▶ DATA BELOW
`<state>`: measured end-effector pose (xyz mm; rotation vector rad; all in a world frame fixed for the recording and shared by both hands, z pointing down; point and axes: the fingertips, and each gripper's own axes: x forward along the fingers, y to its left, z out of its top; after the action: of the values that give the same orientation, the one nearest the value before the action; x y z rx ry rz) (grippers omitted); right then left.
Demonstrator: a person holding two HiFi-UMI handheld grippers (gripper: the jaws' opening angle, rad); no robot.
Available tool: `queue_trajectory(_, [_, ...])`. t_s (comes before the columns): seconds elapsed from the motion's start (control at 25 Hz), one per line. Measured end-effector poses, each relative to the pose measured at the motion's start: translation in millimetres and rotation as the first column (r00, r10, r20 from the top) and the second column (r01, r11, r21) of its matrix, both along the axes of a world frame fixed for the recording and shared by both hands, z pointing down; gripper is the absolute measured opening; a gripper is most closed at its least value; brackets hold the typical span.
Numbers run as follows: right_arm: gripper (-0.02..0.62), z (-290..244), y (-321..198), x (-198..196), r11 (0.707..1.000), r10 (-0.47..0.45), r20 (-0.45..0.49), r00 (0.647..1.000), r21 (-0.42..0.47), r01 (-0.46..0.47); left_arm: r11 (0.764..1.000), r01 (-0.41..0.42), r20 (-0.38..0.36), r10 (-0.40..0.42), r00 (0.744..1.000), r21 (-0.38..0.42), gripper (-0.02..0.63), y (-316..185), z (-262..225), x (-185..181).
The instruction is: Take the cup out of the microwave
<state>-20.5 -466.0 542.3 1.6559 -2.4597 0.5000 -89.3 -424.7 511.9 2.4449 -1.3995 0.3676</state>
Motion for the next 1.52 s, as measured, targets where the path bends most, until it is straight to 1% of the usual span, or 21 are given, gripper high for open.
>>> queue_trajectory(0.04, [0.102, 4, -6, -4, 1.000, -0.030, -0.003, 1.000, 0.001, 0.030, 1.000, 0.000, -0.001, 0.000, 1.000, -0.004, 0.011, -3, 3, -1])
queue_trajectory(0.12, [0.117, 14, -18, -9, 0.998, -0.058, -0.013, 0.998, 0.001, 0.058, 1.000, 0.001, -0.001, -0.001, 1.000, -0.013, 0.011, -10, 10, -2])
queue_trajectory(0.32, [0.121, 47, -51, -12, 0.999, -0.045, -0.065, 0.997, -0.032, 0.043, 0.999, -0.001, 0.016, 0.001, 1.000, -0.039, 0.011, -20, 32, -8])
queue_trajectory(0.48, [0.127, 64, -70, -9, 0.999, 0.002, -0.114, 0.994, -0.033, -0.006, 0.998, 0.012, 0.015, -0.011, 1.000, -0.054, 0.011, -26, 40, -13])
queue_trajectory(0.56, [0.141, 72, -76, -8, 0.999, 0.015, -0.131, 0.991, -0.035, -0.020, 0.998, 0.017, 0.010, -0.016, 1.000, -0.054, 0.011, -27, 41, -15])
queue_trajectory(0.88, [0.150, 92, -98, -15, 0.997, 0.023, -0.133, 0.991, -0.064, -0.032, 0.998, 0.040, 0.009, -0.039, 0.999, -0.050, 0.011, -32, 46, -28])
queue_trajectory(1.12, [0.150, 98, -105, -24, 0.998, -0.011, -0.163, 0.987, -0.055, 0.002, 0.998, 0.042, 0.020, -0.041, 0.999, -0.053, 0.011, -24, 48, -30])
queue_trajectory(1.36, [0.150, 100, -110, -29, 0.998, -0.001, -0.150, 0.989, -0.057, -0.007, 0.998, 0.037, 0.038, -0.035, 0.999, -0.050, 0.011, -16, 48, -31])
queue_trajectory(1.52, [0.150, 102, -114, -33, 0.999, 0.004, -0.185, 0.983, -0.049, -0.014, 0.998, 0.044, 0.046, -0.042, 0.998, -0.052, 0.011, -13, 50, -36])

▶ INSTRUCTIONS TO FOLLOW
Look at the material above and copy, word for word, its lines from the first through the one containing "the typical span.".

▶ REPLY TO THE EXERCISE
`<state>`: measured end-effector pose (xyz mm; rotation vector rad; all in a world frame fixed for the recording and shared by both hands, z pointing down; point and axes: the fingertips, and each gripper's own axes: x forward along the fingers, y to its left, z out of its top; after the action: of the values that give the same orientation, the one nearest the value before the action; x y z rx ry rz) (grippers omitted); right then left.
Demonstrator: a person holding two HiFi-UMI handheld grippers (gripper: the jaws' opening angle, rad); no robot.
Available tool: `queue_trajectory(_, [_, ...])`. t_s (comes before the columns): seconds elapsed from the motion's start (control at 25 Hz), one per line. Measured end-effector poses, each relative to the pose measured at the motion's start: translation in millimetres and rotation as the first column (r00, r10, r20 from the top) and the second column (r01, r11, r21) of its matrix, both along the axes of a world frame fixed for the recording and shared by both hands, z pointing down; gripper is the absolute measured opening; a gripper is most closed at its least value; brackets hold the typical span.

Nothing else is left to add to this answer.